La vieille Hécube parle après l'épouse, et poursuit le panégyrique touchant et glorieux de son fils.

Enfin Hélène elle-même, la cause de tous ces deuils, achève ce panégyrique en paroles entrecoupées de ses gémissements:

«Hector! de tous mes beaux-frères ô toi le plus aimé de mon cœur, puisqu'il est trop vrai que Pâris est mon époux, et qu'il m'a ravie pour me conduire en Ilion. (Que ne ce suis-je morte avant ce jour!) Voici la vingtième année que j'abordai en ces lieux, que j'ai perdu ma patrie, et jamais je n'entendis de ta bouche une parole outrageante ou même dure; au contraire, si une de mes sœurs ou ma belle-mère Hécube m'adressait quelques reproches dans nos palais (car Priam, lui, fut comme un père toujours doux envers moi), toi, Hector, en les réprimandant avec bonté, tu les adoucissais par tes douces et indulgentes paroles. Aussi dans mon cœur amer je pleure à la fois sur toi et sur moi, malheureuse, qui désormais n'aurai plus ni ami ni soutien dans la vaste Ilion, où je suis pour tous un objet de mépris et d'horreur!»

Après ces lamentations si éloquentes et si naïves, le corps du héros est placé sur le bûcher par le vieux Priam. Les flammes du bûcher se confondent avec celles de l'aurore, et une urne d'or reçoit les cendres du dernier défenseur d'Ilion.

XXXVI

Le poëme finit là, comme tout finit dans le monde, par des gémissements, par des séparations, par des larmes et sur un tombeau.

Voilà l'Iliade! Ce n'est que l'épopée de la guerre, le livre du héros; il ne faut pas y chercher encore le poëme épique de la vie domestique, le livre du foyer, l'épopée intime du cœur humain. Le même chantre, Homère, va nous la donner tout à l'heure, cette épopée, dans l'Odyssée, et nous allons la dérouler devant vous avec plus de charme encore que nous n'en avons éprouvé en vous déroulant l'Iliade. (Nous l'avons fait dans le dernier de ces Entretiens, en 1857.)
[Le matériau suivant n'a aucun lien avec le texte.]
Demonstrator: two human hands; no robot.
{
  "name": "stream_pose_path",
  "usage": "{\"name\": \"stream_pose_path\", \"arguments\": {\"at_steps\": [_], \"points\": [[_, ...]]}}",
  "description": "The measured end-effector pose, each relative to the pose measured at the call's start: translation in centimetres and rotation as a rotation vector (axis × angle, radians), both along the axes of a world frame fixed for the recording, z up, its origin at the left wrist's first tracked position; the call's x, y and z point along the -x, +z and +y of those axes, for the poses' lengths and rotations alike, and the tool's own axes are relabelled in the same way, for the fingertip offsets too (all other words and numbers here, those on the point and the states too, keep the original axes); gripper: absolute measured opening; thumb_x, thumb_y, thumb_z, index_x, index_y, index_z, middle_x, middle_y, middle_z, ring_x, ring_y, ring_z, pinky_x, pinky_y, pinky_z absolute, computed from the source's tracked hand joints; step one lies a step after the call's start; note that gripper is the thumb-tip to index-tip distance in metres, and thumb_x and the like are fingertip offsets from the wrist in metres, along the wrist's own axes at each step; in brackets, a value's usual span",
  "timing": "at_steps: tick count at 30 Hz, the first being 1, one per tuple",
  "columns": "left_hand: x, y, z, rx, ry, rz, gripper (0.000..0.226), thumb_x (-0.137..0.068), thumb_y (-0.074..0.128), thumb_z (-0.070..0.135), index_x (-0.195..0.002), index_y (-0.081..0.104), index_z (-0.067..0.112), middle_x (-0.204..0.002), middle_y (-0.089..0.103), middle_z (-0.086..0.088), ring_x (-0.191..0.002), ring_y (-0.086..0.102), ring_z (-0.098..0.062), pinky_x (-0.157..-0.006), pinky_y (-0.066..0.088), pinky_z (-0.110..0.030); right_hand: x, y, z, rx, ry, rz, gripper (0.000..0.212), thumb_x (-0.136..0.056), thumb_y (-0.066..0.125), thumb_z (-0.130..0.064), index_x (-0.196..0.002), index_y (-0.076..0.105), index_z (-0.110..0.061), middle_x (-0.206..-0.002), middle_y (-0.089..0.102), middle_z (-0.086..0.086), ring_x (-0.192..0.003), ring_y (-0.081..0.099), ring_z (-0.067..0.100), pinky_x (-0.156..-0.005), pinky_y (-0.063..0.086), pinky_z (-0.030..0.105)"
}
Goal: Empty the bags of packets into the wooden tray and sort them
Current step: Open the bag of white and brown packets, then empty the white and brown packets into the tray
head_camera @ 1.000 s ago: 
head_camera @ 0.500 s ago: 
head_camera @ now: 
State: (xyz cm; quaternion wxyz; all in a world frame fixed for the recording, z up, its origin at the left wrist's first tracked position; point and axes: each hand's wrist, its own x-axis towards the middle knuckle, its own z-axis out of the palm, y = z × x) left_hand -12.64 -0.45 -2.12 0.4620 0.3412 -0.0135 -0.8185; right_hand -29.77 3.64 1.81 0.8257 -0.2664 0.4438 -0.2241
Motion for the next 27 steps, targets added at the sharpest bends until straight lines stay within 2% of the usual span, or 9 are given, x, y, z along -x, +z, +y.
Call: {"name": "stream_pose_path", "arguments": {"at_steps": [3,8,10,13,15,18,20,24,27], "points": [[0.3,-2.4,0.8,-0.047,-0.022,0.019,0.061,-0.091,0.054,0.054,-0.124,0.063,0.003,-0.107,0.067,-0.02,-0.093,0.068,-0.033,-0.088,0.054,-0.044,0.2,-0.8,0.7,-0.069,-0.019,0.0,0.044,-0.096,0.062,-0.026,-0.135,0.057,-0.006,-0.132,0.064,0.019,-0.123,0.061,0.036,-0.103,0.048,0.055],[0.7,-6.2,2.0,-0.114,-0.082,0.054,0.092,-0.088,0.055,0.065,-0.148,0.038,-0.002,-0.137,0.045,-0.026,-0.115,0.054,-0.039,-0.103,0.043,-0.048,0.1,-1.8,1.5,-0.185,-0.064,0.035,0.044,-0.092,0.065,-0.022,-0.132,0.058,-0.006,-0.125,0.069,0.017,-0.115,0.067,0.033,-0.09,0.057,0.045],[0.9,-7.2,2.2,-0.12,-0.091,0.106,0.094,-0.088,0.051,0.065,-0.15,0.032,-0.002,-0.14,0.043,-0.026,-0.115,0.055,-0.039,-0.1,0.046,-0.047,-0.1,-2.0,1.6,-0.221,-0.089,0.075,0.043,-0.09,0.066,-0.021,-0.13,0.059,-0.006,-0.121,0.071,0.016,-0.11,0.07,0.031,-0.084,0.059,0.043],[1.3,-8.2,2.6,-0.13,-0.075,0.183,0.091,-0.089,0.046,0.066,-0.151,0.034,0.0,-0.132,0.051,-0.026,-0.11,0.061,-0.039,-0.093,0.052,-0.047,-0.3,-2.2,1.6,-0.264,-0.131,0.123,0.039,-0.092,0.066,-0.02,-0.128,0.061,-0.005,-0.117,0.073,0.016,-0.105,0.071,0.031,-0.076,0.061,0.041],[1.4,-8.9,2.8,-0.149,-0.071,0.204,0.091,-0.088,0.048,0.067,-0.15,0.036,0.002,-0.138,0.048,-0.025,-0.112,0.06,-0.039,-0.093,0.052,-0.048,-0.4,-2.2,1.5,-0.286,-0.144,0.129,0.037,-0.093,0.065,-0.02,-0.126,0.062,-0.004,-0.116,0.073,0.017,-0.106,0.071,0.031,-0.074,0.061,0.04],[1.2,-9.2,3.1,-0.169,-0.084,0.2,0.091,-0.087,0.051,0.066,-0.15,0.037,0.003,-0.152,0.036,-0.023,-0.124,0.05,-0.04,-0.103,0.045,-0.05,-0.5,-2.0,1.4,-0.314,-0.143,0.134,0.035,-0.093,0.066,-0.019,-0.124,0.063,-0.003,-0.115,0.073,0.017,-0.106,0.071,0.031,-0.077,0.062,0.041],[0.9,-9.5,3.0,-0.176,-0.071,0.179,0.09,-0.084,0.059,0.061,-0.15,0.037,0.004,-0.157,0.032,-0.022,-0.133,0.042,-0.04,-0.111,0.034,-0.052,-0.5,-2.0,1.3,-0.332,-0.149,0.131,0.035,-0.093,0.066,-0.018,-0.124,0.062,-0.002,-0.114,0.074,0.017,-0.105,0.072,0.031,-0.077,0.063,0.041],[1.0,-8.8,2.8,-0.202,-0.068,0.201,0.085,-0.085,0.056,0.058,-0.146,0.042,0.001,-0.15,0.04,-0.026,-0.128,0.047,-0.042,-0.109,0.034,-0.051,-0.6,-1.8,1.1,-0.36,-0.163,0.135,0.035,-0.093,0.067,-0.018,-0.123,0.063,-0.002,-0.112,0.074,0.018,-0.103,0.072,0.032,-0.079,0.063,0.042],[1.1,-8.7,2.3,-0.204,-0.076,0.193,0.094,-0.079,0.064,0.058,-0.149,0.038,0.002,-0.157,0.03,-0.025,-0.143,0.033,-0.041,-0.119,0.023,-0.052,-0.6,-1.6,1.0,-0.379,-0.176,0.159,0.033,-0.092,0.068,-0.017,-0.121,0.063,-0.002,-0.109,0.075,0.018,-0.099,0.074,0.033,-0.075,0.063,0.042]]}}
Et cependant, même dans cette épopée qui est presque exclusivement consacrée au récit des combats et à la glorification des héros, que manque-t-il au tableau presque universel de toute la nature animée ou inanimée? Homère n'a-t-il pas su, comme un peintre divin, rattacher par des épisodes rapides et par des coups d'œil naturels, tantôt en arrière, tantôt à côté, tantôt en avant de son sujet, le monde moral et le monde physique tout entier à ce petit coin de sable de la plage de Troie où s'agite le sort de la Troade et de la Grèce? N'est-ce pas en vingt-quatre chants l'univers sous tous ses aspects, reproduit tantôt en larmes, tantôt en sang, mais toujours dans une musique de paroles ravissantes à l'imagination des hommes? Les Grecs de ce temps, qui avaient gravé ce poëme dans leur mémoire, avaient-ils besoin d'autre livre? N'était-ce pas pour ainsi dire la Bible des guerriers, des pasteurs, des matelots, des philosophes, des théologiens, des historiens, des artistes, des artisans de son temps, des dieux et des hommes? l'encyclopédie chantée par un poëte universel aux hommes de son temps?

Les paysages terrestres y sont retracés avec autant de transparence, de clarté, de vérité que les sommets neigeux des montagnes, les caps sourcilleux, les falaises boisées, les collines vertes sont retracés en pleine lumière dans le miroir de la mer d'Ionie, reflétant ses bords dans ses flots.

Les paysages maritimes, la vaste étendue des vagues, leur azur ou leur noirceur, selon le ciel et le vent, leurs oscillations, leurs murmures, les voiles qui les sillonnent en traçant un sentier qui se referme sous leur écume pétillante, le mât qui se dresse ou qui s'incline, l'ancre qui mord le fond, la quille qui résonne en touchant la rive, n'y sont-ils pas reproduits en vers aussi limpides et aussi harmonieux que la vague elle-même?